I really needed to hear that. 
For a moment there my faith was almost stumbled.


----------



## moral necessity

I won't labor too much, for I desire to speak rather of our similarities and of encouragement, and I do think we have such on many, many things, dear brother Andrew. I value your input and opinions regardless, knowing that we all, me especially, see through a glass darkly at best, and our understandings are still darkened, and show our continual need of grace.

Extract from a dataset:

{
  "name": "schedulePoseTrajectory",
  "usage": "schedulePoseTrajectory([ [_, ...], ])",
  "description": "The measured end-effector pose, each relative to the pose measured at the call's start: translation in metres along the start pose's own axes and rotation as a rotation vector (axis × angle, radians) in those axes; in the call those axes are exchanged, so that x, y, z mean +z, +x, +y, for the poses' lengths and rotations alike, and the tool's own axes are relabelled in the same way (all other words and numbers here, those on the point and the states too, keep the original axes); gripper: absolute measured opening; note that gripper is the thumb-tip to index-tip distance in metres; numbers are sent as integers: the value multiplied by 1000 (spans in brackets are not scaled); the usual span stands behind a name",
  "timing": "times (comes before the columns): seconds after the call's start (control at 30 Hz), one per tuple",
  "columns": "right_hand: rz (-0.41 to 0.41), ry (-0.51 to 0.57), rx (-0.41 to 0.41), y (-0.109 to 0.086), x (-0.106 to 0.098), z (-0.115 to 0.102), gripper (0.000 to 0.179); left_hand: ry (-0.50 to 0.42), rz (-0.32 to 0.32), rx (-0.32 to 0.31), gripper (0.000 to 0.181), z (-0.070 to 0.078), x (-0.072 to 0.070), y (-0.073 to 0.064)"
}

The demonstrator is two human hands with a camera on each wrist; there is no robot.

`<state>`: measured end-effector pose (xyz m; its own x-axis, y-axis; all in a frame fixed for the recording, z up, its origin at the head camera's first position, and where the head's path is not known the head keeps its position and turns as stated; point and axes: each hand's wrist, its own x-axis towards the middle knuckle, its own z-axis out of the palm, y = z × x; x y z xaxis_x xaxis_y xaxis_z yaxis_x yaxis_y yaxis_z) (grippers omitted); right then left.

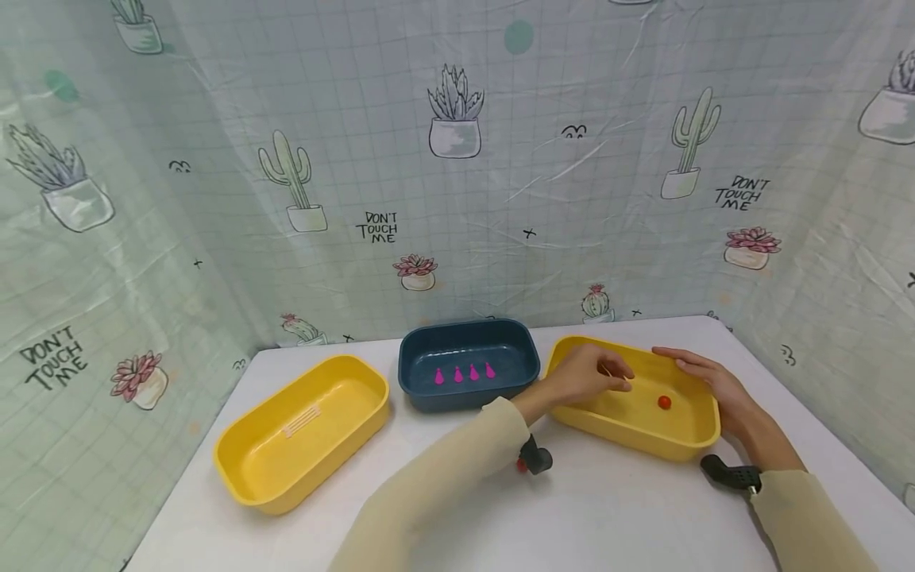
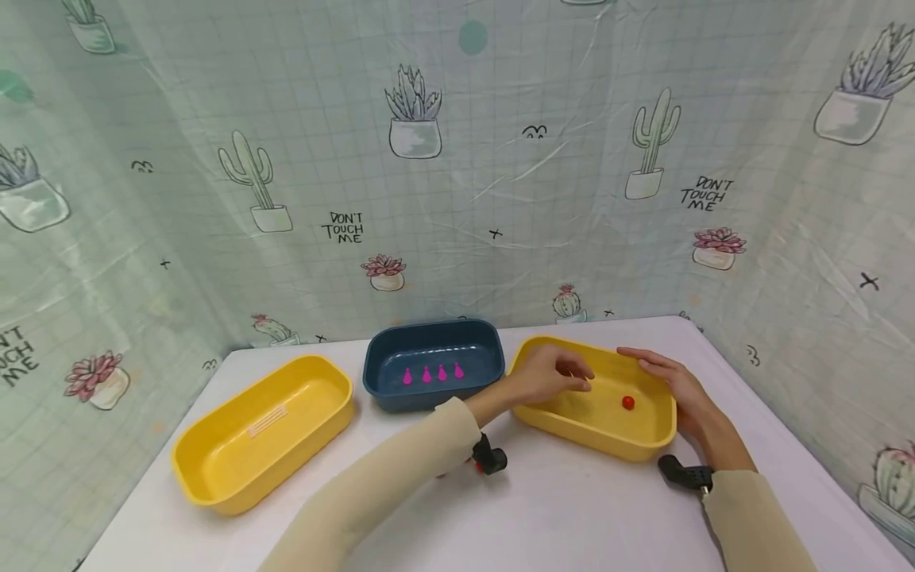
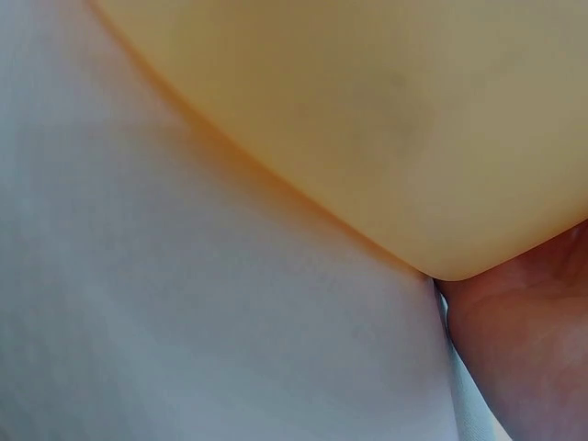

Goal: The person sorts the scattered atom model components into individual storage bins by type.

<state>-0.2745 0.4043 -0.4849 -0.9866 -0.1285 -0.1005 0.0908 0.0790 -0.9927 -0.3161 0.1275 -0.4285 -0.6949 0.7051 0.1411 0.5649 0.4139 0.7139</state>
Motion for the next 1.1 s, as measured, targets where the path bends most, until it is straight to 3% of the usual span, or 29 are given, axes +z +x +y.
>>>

I don't think we were trying to advocate an abstinance of sharing things with one's wife, as much as we were about sharing things with the appropriate people. Even Paul himself, as Wretchedworm quoted, advised and commanded that those who are spiritually mature are to put the attention towards the restoration of a brother (Gal. 6), and he, as well as Christ, also said that we are not to lay stumbling stones in front of our brothers and sisters. A few examples may clear my point. What if one's wife was an alcoholic and the husband was one as well, yet he was further along in his recovery than she was? Should he go to her for counsel and lean on her for support when he found himself failing? I'm sure you wouldn't advocate this, just as I wouldn't. What if one's wife was addicted to p0rnography as well, for some actually are? Now they're both committing adultery, you would say. Would you advise that both of them begin accountability sessions with one another, knowing that the probability is that both will stumble and fall, and will probably become more entrenched in this sin? Surely you wouldn't advise this, just as I wouldn't. At least, in your way of understanding it, there ought to be two conflicting commands here; one to confess to your wife and one to not lead her to stumble or sin. Which should be followed?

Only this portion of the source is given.